Find one with a Toolkit
Regular screwdrivers are more than enough to repair most drones, but there are also plenty on the market that features proprietary bolts and other annoyances that are difficult to deal with unless you have the proper tools. Getting a toolkit with your drone will prevent any problems when it comes time to install the blades later.
Alternatively, you may want to look for models that simply don’t require any specialized tools. If you’ve found something that you really like, then search for information about it from the original manufacturer. Chances are that they’ll have provided a full specifications sheet in the past that explains what each piece of hardware is for.
Follow Drone Forums
You might be able to score used equipment by signing up for a drone forum, but this isn’t the only reason you should sign up for one. While many do have virtual swap meet sections, they can also provide insider tips you couldn’t find anywhere else. You’ll even get a chance to share some photos later on once you have your used model running.
Some forum sites are also known for tipping potential pilots off to shady online drone dealers, which means they’re a great place to spot possible scams and prevent yourself from falling victim to one.

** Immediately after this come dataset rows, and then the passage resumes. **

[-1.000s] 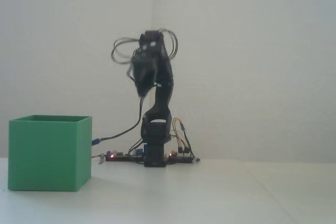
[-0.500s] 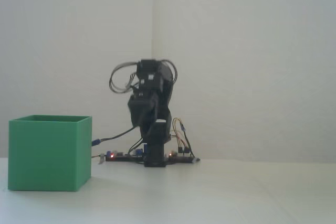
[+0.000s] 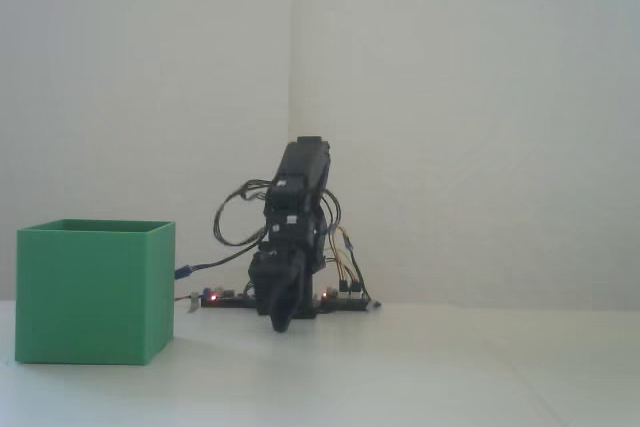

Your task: Grasp a red block and put it in the green bin.

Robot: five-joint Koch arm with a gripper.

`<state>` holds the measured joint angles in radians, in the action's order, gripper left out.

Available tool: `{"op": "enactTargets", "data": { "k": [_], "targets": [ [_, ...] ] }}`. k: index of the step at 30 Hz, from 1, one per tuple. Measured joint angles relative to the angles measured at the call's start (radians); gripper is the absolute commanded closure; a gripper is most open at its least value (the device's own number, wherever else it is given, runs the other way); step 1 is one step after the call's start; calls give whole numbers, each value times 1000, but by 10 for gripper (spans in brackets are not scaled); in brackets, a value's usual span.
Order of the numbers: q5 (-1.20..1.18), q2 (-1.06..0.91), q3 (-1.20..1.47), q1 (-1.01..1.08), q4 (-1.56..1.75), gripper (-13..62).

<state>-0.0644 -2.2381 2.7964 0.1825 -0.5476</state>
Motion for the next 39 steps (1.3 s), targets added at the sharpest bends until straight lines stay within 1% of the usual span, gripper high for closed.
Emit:
{"op": "enactTargets", "data": {
  "k": [5, 9, 16, 22, 31, 39],
  "targets": [
    [5, 0, 187, 0, 390, 134],
    [8, 0, 282, 2, 577, 135],
    [12, 0, 282, -8, 592, 135],
    [11, 0, 282, -118, 592, 136],
    [5, 0, 282, -130, 592, 146],
    [3, 0, 282, -221, 592, 148]
  ]
}}
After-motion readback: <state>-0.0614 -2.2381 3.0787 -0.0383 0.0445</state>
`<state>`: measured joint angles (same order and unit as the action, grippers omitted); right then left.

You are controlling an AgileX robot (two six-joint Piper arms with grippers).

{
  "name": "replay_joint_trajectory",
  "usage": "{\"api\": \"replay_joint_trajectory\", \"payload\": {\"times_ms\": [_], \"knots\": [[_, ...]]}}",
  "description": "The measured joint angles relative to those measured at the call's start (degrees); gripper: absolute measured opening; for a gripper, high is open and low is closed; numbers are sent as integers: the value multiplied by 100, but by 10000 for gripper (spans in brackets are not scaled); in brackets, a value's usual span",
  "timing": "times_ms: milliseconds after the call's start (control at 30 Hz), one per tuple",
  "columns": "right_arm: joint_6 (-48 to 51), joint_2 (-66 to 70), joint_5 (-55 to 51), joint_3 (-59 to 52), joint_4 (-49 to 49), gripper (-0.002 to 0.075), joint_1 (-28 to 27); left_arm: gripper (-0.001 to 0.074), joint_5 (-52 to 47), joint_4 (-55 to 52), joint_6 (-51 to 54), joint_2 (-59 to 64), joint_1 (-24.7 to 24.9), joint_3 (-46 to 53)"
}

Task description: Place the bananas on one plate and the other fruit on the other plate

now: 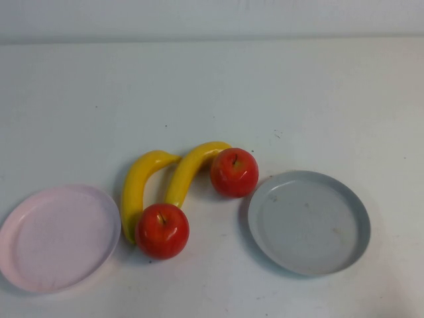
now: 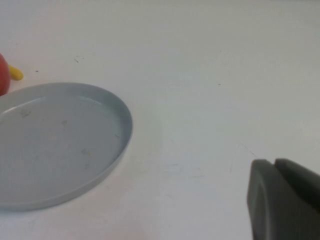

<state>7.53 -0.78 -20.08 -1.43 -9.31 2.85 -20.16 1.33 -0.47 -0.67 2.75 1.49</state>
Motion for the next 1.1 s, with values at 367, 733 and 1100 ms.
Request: {"api": "replay_joint_trajectory", "payload": {"times_ms": [367, 733, 1100], "knots": [[0, 0, 0, 0, 0, -17, 0, -5, 625, 368, -672, 0, 0, 0], [0, 0, 0, 0, 0, -17, 0, -5, 932, 1369, -1934, 0, 0, 0], [0, 0, 0, 0, 0, -17, 0, -5, 269, 1503, -1443, 160, 0, -1283]]}}
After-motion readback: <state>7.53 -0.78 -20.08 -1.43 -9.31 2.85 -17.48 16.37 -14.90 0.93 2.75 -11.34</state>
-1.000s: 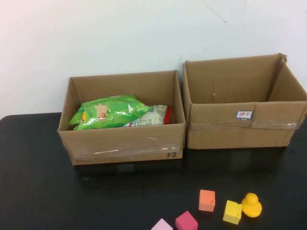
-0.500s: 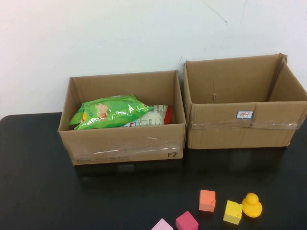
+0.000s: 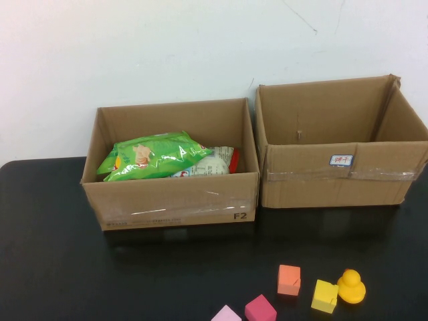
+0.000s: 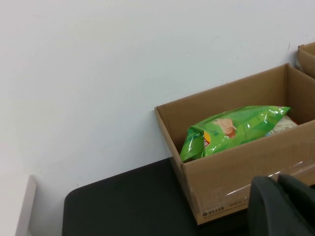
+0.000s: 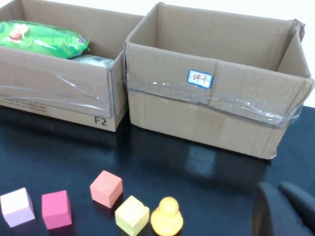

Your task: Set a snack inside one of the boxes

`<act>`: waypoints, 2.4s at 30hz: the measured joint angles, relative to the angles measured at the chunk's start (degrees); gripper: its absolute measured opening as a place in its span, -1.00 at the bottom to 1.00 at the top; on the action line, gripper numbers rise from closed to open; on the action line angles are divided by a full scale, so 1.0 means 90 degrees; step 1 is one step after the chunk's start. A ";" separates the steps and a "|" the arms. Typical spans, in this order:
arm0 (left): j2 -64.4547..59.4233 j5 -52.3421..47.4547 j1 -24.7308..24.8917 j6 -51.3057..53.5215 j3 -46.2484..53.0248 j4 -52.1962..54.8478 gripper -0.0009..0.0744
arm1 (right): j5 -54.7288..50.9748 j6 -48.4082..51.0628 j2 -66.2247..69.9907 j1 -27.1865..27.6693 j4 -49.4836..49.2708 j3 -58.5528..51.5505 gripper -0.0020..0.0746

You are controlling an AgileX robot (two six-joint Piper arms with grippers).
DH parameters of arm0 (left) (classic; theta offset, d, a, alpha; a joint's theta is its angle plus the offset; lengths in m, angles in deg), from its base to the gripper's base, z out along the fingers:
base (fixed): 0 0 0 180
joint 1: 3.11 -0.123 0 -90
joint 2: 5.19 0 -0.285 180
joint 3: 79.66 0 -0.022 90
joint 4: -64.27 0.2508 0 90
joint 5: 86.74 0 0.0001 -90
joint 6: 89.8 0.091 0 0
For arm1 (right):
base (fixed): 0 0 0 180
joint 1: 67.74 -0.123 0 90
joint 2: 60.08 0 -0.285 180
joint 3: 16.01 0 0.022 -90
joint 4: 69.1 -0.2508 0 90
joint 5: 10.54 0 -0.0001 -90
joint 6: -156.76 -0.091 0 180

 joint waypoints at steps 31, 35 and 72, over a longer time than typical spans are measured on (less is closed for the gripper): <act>0.0851 0.0396 0.0180 -0.2611 0.2235 0.1386 -0.98 | -0.0003 -0.0009 0.0000 0.0000 0.0000 0.0000 -0.95; 0.0851 0.0396 0.0220 -0.2822 0.2235 0.1399 -0.98 | -0.0042 -0.0009 0.0000 0.0000 0.0000 0.0000 -0.95; 0.0851 0.0396 0.0243 -0.2890 0.2235 0.1399 -0.98 | 0.0469 -0.0166 -0.0197 0.0508 0.0468 -0.0547 -0.95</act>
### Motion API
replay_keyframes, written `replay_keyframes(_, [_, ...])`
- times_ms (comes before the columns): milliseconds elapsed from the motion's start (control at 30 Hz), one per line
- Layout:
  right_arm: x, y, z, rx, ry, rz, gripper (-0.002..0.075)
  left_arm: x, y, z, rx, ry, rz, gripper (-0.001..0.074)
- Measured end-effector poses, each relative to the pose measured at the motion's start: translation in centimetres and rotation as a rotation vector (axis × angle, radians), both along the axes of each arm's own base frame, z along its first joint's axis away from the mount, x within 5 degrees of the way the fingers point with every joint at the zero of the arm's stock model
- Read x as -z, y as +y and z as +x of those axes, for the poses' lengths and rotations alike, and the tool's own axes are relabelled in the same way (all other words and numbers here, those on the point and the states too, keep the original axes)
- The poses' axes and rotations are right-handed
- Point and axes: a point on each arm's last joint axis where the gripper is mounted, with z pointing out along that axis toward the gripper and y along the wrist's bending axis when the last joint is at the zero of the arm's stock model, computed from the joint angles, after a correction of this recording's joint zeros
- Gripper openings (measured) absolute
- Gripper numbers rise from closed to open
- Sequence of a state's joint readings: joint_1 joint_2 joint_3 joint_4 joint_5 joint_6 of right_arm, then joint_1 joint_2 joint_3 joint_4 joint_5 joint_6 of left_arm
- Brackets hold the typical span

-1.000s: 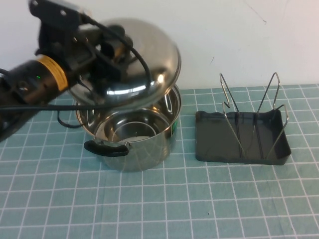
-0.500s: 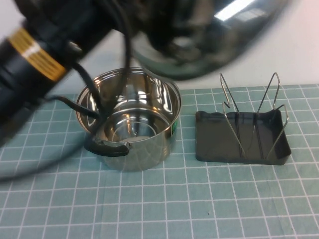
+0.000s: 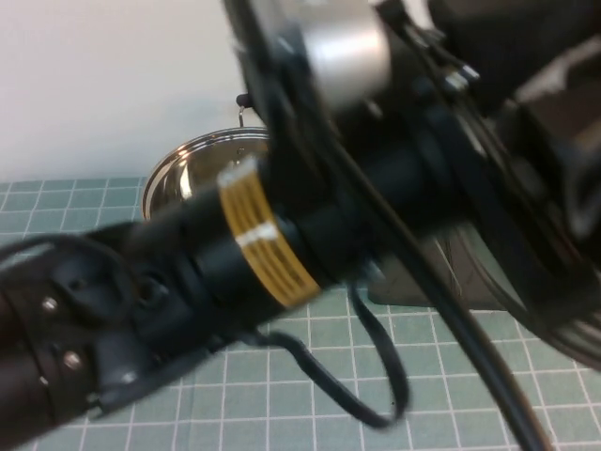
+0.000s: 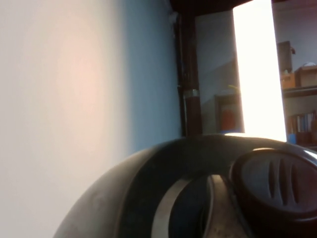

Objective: Put pot lid on rack
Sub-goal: Hand over the pot lid, then place the pot lid on the pot rack

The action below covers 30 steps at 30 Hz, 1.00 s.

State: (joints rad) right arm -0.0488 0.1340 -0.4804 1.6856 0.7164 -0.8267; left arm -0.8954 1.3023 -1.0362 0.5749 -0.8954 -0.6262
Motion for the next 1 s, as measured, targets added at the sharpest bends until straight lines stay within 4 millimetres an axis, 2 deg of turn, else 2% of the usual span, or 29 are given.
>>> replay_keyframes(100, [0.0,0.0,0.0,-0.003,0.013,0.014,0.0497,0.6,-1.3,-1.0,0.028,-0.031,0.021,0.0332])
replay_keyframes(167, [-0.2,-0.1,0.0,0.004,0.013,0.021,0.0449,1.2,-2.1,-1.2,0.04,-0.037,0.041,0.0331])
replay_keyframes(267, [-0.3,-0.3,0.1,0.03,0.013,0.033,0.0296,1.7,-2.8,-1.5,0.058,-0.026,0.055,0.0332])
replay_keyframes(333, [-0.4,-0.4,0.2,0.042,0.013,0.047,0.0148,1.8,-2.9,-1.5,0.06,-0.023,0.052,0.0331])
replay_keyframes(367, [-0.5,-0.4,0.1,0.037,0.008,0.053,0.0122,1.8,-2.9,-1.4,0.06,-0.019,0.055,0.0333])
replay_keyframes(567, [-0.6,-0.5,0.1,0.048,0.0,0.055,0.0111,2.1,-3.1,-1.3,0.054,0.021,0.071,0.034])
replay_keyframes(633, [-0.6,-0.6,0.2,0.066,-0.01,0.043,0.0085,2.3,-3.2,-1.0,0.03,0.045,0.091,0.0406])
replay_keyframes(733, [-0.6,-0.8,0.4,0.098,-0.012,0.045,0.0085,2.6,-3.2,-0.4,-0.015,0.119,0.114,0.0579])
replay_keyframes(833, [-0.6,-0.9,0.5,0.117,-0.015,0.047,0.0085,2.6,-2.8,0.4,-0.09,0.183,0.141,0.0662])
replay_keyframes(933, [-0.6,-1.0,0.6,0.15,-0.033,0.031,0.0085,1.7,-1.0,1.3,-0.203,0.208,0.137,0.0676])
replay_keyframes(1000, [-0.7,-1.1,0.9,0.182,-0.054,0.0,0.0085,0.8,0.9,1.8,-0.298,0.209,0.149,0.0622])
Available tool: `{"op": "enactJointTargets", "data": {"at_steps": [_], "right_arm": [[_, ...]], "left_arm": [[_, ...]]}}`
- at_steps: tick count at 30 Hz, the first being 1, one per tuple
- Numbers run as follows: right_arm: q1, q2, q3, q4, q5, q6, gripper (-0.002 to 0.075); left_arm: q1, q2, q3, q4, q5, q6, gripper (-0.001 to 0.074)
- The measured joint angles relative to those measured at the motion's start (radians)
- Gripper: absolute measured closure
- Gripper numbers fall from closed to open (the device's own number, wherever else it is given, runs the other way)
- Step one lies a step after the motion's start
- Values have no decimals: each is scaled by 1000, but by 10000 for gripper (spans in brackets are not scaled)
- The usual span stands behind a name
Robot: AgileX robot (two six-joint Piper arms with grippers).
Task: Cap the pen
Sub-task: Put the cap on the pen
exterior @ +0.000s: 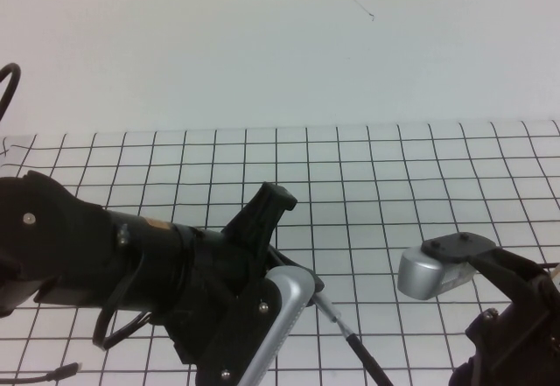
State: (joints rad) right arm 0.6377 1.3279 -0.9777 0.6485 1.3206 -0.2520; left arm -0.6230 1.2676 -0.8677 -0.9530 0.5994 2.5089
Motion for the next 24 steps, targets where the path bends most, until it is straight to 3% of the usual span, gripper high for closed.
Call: {"op": "enactJointTargets", "data": {"at_steps": [10, 18, 24], "right_arm": [[0, 47, 0, 31, 0, -21, 729], [0, 45, 0, 32, 0, -21, 729], [0, 45, 0, 32, 0, -21, 729]], "left_arm": [[-10, 0, 0, -6, 56, 12, 688], [-21, 0, 0, 13, -80, -7, 688], [-21, 14, 0, 78, -78, -97, 688]]}}
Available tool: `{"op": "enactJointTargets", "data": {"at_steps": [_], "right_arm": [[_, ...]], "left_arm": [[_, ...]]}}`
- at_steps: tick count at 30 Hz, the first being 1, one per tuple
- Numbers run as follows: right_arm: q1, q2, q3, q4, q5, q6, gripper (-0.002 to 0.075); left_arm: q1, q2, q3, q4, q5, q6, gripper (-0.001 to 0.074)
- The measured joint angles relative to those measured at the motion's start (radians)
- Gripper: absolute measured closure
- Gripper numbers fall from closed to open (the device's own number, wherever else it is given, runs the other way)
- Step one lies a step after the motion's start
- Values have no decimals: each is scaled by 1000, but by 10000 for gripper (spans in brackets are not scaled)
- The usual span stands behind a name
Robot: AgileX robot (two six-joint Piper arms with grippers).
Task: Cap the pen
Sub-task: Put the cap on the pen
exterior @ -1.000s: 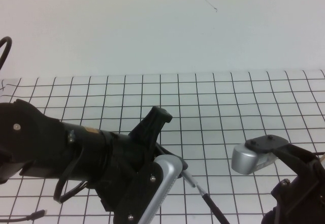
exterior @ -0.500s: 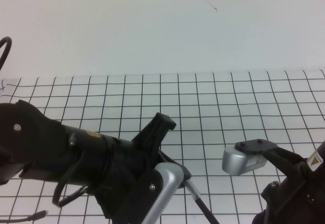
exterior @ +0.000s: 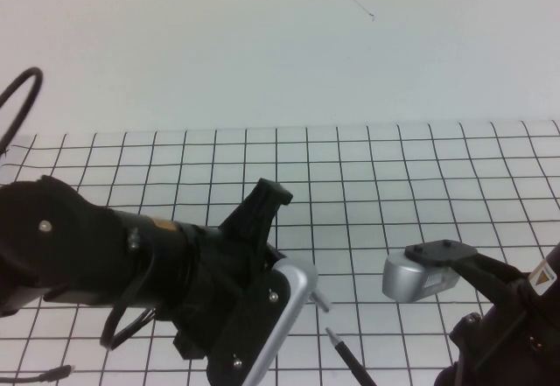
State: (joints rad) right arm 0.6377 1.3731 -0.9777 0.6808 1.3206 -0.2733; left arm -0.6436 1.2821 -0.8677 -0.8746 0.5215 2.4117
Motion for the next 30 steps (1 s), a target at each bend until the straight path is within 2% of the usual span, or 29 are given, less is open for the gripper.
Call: {"op": "enactJointTargets", "data": {"at_steps": [10, 30], "right_arm": [[0, 0, 0, -46, 0, 2, 729], [0, 2, 2, -46, -2, -23, 729]], "left_arm": [[0, 20, 0, 57, 76, -48, 688], [0, 22, 2, 2, 20, -21, 688]]}}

If you’ve never been to a pilot’s forum in the past, then you’ll want to check out DroneFlyers, UAV Coach and QuadcopterForum. These are some of the largest. DJI fans can check out PhantomPilots as well.
Check if Replacement Parts are Still Offered
While it might seem like UAV technology isn’t that old overall, some manufacturers have already gone out of business. Others have canceled production of certain lines or completely retooled their operations. Do a quick search for replacement parts before you add a drone to your virtual shopping cart. If it doesn’t seem like there’s anything available, then the drone you’re looking at may have gone out of production so long ago that you won’t be able to find batteries or bolts for it when the time comes.
Mobile App Availability
Replacement parts aren’t the only things that can be elusive for secondhand drone buyers. Smaller drones rely on mobile apps for control, and you won’t be able to use yours if the requisite app is either no longer offered or doesn’t work with modern cellular technology. Head over to the apps store for your preferred digital ecosystem and see if you’ve got any chance of installing the software you need. You might have to pass on an otherwise good deal if things don’t look too good.
Don’t be afraid to buy a used drone, because you can save a great deal of money by ordering one. Just make sure to keep these tips in mind so you can get the best one for your price range. You’ll be well rewarded for taking the time to shop around before you fly.